La riscoperta della Nazione
I dirigenti cinesi, a cominciare da Mao Zedong, hanno sempre dato grande peso al patriottismo e ai valori della Nazione cinese, alla sua cultura classica così come alla sua antica e ricca tradizione culturale.
Comprendendo che la tradizione culturale non è un nemico del socialismo, come certe frange radicali vorrebbero, ma, anzi, una sua forma di ricchezza capace di modellarlo ed arricchirlo, i dirigenti cinesi hanno però dovuto combattere duramente per riaffermare totalmente il valore della cultura tradizionale cinese nel sistema socialista. Ancora durante la rivoluzione culturale, per opera della Banda dei quattro, la figura di Confucio e altri pilastri della tradizione cinese furono bersaglio di duri attacchi.

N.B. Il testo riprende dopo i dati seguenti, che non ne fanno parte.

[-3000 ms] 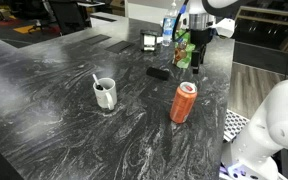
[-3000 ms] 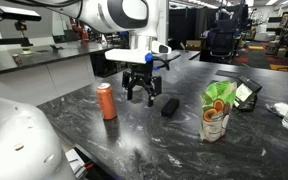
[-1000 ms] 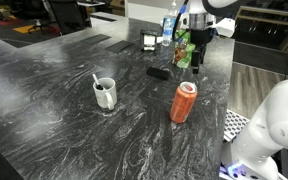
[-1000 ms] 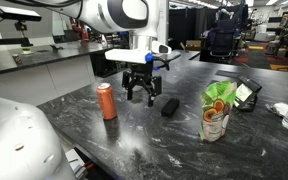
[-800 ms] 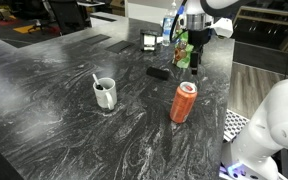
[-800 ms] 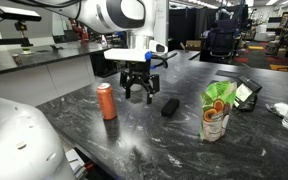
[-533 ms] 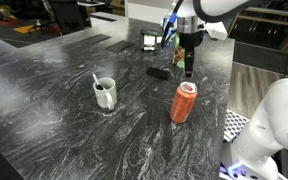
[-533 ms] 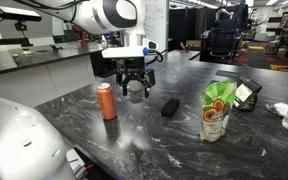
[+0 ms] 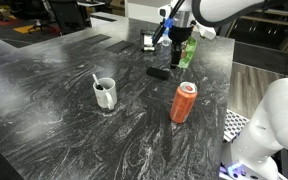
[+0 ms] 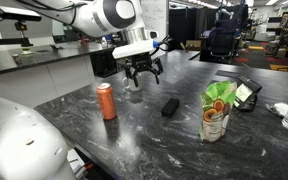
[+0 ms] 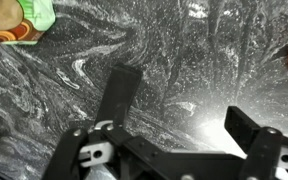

Ma, pian piano, la ricchezza culturale della tradizione è emersa anche a livello politico, ed è stata capace di porsi sia come modello teorico sia come continuità della tradizione sinica, che è la tradizione di una civiltà con 5.000 anni di storia. Confucio ed i suoi preziosi insegnamenti filosofici non sono certo i soli ad essere stati riscoperti di recente. Dobbiamo aggiungere tutti i grandi cinesi dell’antichità che viaggiarono per il mondo alla scoperta di altre culture, come Zhang Qian (? – 114 a.C.), funzionario della dinastia Han Occidentale, il quale, coi suoi viaggi a occidente fu tra coloro che effettivamente portarono alla nascita della Via della Seta, e il famoso navigatore Zhang He (1371-1433), che dal 1405 al 1433 condusse sette spedizioni marittime lungo la costa africana e visitò oltre 30 paesi. A questi vanno aggiunti i numerosissimi poeti della ricca letteratura cinese, ma soprattutto gli eroi della Cina moderna, tra quali bisogna enumerare Lin Zexu (1785-1850): egli, nelle ultime fasi dell’Impero, lavorò duramente per arginare il Fiume Giallo e mettere in sicurezza le città cinesi, ma fu soprattutto protagonista nella lotta contro l’oppio, confiscando oltre 1,15 milioni di chili di oppio americano e britannico e facendoli affondare nell’oceano. Comandò anche le truppe cinesi nella difesa contro l’aggressione britannica nella guerra dell’oppio, ma la sconfitta gli costò un immerito esilio nello Xinjiang. La sua figura, insieme a quella di Sun Yat-sen, ben rappresenta la stoica capacità dei cinesi di resistere alle nefaste influenze straniere, la quale è ancora oggi una virtù.
Riprendendo la propria tradizione millenaria e ponendo il socialismo come un genuino sviluppo di questa tradizione, la Cina ha ricominciato a guardare a se stessa come all’“Impero di mezzo”, non più nel senso sinocentrico che questo termine aveva in età imperiale, ma con un’alta coscienza dell’importanza storica e culturale della civiltà sinica nel passato e nel presente. Prendendo spunto da questa riproposizione di valori, è tempo che anche gli italiani cessino di guardare all’Italia come ad un paese fallito e mediocre, e che ricomincino a concepirla come il «bel paese là dove ’l sì suona» (Inferno, XXXIII), come l’erede della «donna di provincie» (Purgatorio, VI) che è stata politicamente in epoca romana e culturalmente in età medievale e rinascimentale.